In Schenck v. United States (1919), Justice Oliver Wendell Holmes introduced the Clear and Present Danger Test and held for the Supreme Court that Schenck’s flyers, which encouraged people to resist the draft in World War I, were not protected by the First Amendment. Congress, Holmes wrote, has the constitutional power to provide for the common defense, which entails authority to enact both selective service laws and bans on the use of the postal system to undermine the draft. Schenck’s speech was not protected by the First Amendment since it intended to “bring about the substantive evils that Congress has the right to prevent.”
This standard, as applied by the Court over the next 50 years, meant that Congress, as well as state legislatures, could pass laws that suppressed virtually any speech that might be said to pose a Clear and Present Danger. The test made the protection of speech dependent on judicial findings of whether a clear and present danger existed. Judges committed to judicial self-restraint, deferred to the legislatures and, as a consequence, the scope of protection afforded to dissident or radical speech was quite narrow.
For roughly half a century, the Court ignored the brilliant dissenting opinions of Holmes and Brandeis, who tried to persuade their colleagues that the danger test should incorporate an element of immediacy, so that advocacy by itself shouldn’t be suppressed or punished, unless there was no time for “speech to counteract speech,” as Brandeis expressed it in Whitney v. California (1927) in a concurring opinion that read like a dissent.
Without the element of “imminent danger,” speech that rankled the majority could be suppressed and punished.
Justice Brandeis’s Whitney opinion finally found support in 1969, when the Supreme Court embraced the requirement of imminence to suppress speech and set forth a new standard for speech protection, one that governs to this today.
In Brandenburg v. Ohio, the Court announced that “constitutional guarantees of free speech do not permit a state to forbid advocacy of the use of force or of law violation except where such advocacy is directed to inciting or producing imminent lawless action and is likely to incite or produce such action.”
The Court thus exiled the Clear and Present Danger Test and provided about as much protection for subversive speech as we are likely to see, unless the Justices become absolutists and permit no limitation or regulation of speech. Such a gravity-defying leap is unfathomable in a constitutional system in which all rights, like all powers, are subject to some degree of regulation.
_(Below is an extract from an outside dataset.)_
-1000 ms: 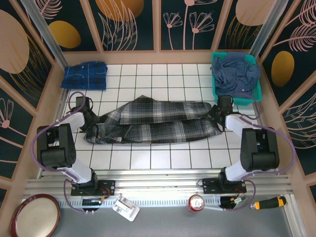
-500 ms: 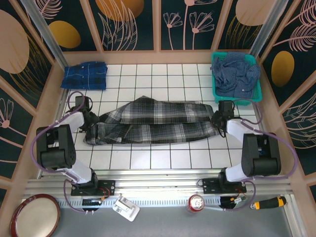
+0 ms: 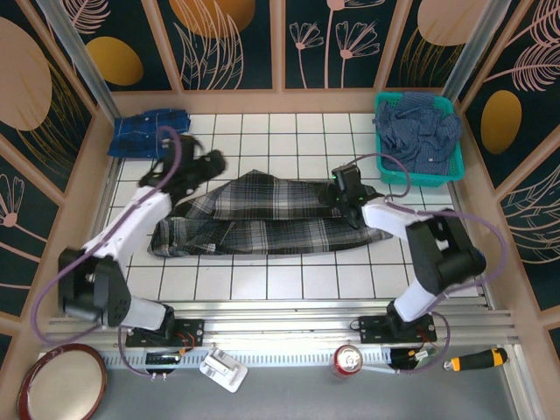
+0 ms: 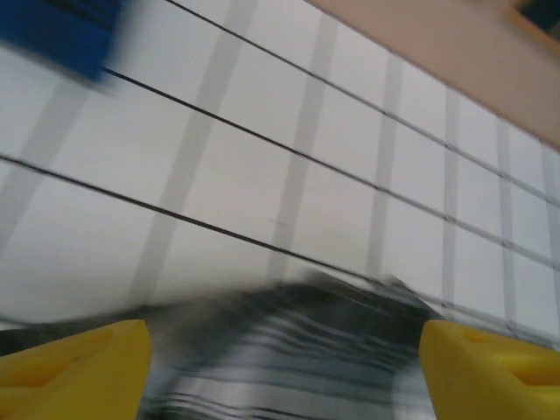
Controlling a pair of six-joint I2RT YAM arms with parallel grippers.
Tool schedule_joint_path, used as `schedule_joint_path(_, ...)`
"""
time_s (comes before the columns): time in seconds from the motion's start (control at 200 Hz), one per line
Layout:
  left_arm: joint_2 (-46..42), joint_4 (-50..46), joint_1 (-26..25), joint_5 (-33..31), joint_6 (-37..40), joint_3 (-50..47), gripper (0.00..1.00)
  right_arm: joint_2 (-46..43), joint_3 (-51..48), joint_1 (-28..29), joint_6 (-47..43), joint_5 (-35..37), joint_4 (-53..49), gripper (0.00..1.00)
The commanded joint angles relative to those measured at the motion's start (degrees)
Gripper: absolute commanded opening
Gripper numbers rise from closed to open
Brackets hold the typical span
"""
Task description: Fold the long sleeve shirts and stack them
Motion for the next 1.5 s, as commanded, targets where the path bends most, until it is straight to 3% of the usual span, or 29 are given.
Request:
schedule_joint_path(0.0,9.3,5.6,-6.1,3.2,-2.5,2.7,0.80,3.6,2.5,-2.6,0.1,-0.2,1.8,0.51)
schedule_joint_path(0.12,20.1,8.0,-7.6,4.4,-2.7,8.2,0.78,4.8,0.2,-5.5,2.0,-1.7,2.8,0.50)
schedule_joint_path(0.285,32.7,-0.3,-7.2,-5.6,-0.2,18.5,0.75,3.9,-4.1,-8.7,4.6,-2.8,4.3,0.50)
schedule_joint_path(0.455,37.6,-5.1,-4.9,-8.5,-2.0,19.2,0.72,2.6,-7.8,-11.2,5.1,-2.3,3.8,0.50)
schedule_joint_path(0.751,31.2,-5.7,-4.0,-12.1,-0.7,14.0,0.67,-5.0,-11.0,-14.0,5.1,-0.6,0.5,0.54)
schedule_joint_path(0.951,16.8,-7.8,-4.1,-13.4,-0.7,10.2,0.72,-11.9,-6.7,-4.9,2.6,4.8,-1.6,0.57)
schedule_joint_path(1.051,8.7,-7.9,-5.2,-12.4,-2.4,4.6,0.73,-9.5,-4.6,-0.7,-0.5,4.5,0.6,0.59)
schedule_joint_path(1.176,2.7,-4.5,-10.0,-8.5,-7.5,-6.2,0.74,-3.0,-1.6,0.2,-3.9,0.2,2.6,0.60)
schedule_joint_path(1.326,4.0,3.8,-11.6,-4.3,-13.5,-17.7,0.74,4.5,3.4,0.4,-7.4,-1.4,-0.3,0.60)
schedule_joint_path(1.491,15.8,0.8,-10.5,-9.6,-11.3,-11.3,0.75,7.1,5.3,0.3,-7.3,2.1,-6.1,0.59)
Constitutional protection for subversive speech provides comfort so long as the speech is expressed on a street corner and there is little likelihood that the speech will incite widespread violence or rebellion. But when speech is intended to incite violence against institutions of government, for example, whether expressed by an ordinary citizen, a senator or a president, then the question of the degree of protection granted to such a speaker becomes much more complicated.
When Justice Holmes wrote his famous dissent in Abrams v. United States (1919), and reminded Americans that time had upset “many fighting faiths,” he sought protection for dissident and radical speech because the good sense of the citizenry and its commitment to democracy would ultimately win out. He would be vindicated by the historic demise of communism, and the triumph of democracy over the forces of fascism, in World War II. But what happens if and when Americans forsake the premises, promises, values and principles of constitutional democracy, and all that it entails and protects? What happens to freedom of speech if and when America’s “fighting faith” in democracy has been abandoned?